Die Stipendiaten der Kunstschule sowie deren Leiter Gabriele Berndt-Bathen (Mitte, vorne) und Gerrit Klein (2.v.r.) betrachten eine Kaffeemühle, einen Tierschädel und eine Porzellanfigur. Die heimlichen Stars der Ausstellungseröffnung sorgten nicht nur bei Sparkassenvorstand Bernd Zibell (r.) für ein Aha-Erlebnis.

Die Stipendiaten der Kunstschule sowie deren Leiter Gabriele Berndt-Bathen (Mitte, vorne) und Gerrit Klein (2.v.r.) betrachten eine Kaffeemühle, einen Tierschädel und eine Porzellanfigur. Die heimlichen Stars der Ausstellungseröffnung sorgten nicht nur bei Sparkassenvorstand Bernd Zibell (r.) für ein Aha-Erlebnis.

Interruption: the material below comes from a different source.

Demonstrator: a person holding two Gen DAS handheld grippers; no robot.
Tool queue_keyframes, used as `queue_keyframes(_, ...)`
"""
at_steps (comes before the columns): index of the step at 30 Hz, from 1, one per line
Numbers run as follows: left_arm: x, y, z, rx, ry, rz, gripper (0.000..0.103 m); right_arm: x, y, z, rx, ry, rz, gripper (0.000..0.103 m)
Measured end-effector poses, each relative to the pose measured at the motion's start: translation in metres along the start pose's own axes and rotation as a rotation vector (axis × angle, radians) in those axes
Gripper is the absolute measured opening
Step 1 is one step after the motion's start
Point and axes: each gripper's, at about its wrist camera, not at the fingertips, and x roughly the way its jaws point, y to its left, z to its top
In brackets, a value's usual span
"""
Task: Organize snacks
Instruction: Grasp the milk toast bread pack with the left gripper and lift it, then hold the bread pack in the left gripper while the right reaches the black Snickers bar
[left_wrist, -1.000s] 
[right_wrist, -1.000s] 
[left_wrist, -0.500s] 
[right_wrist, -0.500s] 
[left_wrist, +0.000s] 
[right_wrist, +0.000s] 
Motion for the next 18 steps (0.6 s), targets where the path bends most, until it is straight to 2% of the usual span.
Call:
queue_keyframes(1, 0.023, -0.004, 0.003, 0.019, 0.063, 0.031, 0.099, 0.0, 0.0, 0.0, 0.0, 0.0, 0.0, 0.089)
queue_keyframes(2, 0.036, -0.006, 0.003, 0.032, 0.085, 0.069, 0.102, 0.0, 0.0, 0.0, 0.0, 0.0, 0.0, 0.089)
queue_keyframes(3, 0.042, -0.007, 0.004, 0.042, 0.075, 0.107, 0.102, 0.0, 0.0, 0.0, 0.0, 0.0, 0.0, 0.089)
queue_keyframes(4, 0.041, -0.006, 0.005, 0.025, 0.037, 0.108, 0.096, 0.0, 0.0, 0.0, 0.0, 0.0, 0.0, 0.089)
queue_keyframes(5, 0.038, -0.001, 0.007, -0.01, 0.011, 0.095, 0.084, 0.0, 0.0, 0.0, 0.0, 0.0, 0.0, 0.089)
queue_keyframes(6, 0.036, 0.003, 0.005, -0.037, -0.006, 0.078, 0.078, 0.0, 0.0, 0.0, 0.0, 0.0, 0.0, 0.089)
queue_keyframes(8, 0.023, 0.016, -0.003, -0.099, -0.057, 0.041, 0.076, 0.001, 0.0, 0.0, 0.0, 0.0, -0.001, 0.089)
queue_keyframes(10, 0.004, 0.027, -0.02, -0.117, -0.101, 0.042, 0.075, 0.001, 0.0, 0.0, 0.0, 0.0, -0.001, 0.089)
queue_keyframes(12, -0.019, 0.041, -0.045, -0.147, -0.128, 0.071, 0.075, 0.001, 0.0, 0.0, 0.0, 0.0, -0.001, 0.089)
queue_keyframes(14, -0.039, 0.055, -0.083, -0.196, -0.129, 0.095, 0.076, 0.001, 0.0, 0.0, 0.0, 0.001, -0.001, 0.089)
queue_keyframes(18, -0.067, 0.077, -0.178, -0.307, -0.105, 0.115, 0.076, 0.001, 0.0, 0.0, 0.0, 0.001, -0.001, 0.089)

NEUKIRCHEN-VLUYN. Mit Zeichnungen, Bildern und Collagen hatten die rund 60 Gäste der Ausstellungseröffnung in der Sparkasse an der Poststraße gerechnet. Nicht aber mit einer Kaffeemühle, einem Tierschädel und einer Porzellanfigur. In den Händen der Leiter der Kunstschule, Gabriele Berndt-Bathen und Gerrit Klein, sorgten die drei weiß lackierten Gegenstände für Aha-Erlebnisse. „Die Kaffeemühle hilft unseren Schülern beim Erkennen und Abbilden von geometrischen Formen“, sagte Gabriele Berndt-Bathen. Für das bildliche Erfassen organischer Linien sei der Tierschädel nützlich, erfuhren die Zuhörer. Und Gerrit Klein erklärte anhand einer Porzellanfigur, warum das Zeichnen von Menschen die größte Herausforderung darstellt: „Denn hier kommen noch Haltung und Pose hinzu.“

Ausgestattet mit einem Einblick in die Grundlagen künstlerischer Erziehung, genossen die Besucher den Rundgang auf der Empore der Sparkasse noch viel mehr. Unter dem Titel ‚MenschensKind’ hängen dort bis zum 28. Oktober rund 60 Werke von 17 Stipendiaten der Kunstschule. Bernd Zibell, Stiftungsvorstand der Sparkassenkultur-Stiftung: „Es ist einfach toll, was die jungen Talente im Atelierhaus am Schulplatz unter professioneller Anleitung erschaffen.“ Die Sparkasse fördert seit 2004 das Stipendiaten-Programm der Kunstschule.